À en croire le professeur Georges Mavonga, avec un réseau de huit stations sismiques fonctionnelles aujourd’hui, il est difficile pour les agents de se déplacer sur le terrain suite à la problématique des frais de fonctionnement. Ce qui, selon lui, pénalise la prévention des risques volcaniques. Une désolation pour le directeur de l’OVG, Georges Mavonga, qui lance un SOS aux autorités compétentes.
“On ne travaille pas, on peut dire à fond, on travaille partiellement. Le défi, c’est toujours la logistique. Donc, une partie seulement des gens travaillent, ceux qui font la sismologie.

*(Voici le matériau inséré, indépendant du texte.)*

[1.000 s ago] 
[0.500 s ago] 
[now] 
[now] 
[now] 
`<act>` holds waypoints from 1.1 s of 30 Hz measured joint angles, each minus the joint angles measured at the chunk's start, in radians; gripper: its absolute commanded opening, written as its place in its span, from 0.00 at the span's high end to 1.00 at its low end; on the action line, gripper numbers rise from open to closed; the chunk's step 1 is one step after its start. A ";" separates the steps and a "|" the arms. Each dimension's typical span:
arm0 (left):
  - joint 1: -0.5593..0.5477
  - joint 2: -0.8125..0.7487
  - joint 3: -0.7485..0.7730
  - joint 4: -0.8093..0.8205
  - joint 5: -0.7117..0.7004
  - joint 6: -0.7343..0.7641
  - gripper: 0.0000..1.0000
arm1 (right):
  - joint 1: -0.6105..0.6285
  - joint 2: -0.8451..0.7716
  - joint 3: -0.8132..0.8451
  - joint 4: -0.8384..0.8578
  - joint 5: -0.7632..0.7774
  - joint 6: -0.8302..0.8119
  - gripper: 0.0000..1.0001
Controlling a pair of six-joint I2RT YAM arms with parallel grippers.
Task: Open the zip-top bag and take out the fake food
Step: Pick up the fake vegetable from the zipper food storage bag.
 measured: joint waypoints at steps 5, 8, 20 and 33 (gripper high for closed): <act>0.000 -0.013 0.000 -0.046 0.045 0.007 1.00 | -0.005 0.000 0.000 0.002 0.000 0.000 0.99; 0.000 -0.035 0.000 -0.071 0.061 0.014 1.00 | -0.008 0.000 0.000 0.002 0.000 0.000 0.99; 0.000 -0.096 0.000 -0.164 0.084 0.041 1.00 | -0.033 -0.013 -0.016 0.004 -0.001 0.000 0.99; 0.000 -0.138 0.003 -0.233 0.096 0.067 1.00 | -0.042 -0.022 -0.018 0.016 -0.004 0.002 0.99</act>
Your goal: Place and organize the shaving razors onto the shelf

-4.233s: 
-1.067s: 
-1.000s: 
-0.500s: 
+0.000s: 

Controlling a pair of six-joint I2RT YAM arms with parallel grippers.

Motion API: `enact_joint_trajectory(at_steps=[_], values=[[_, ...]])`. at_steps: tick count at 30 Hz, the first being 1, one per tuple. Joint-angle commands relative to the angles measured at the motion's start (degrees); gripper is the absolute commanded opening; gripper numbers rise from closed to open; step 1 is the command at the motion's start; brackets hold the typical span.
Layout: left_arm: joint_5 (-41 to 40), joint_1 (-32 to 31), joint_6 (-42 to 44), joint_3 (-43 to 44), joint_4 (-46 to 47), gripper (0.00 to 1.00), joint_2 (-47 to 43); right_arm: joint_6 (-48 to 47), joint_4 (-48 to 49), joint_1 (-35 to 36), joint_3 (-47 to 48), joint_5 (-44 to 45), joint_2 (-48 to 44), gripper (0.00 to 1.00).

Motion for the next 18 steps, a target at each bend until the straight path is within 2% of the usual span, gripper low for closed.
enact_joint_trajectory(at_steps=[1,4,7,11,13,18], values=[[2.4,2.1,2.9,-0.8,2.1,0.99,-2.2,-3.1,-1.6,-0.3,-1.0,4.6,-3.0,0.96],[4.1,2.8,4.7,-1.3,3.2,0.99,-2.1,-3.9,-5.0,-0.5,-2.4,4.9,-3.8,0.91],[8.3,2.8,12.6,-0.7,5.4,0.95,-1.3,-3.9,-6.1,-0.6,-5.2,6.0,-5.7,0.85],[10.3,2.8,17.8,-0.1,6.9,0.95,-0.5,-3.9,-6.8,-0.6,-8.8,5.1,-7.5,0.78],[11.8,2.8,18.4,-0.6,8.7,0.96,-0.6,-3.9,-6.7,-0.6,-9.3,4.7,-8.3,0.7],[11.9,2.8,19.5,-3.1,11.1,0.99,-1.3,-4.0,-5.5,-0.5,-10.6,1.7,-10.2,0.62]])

Les autres qui doivent aller recollecter les données sur le terrain, comme aller voir dans les fissures s’il y a des écartements ou s’il y a un teneur de gaz qui augmente, ces gens-là ne font plus ça. Nos senseurs sont éparpillés. Donc ce sont des stations sismiques qui se trouvent sur le terrain. Sur le terrain, ils enregistrent. Chaque mois, on alimente ces stations-là en mégas. À partir de cette carte similaire, nous recevons les informations comme on reçoit les informations au téléphone. Donc les senseurs communiquent chaque fois au serveur central. C’est ce qui fait que quand il y a une information, ils nous envoient ça presque à temps réel”, a-t-il alerté.
Il convient de noter que le volcan Nyamulangira reste actif, mais ne présente actuellement aucun danger à la population de Goma, selon des chercheurs.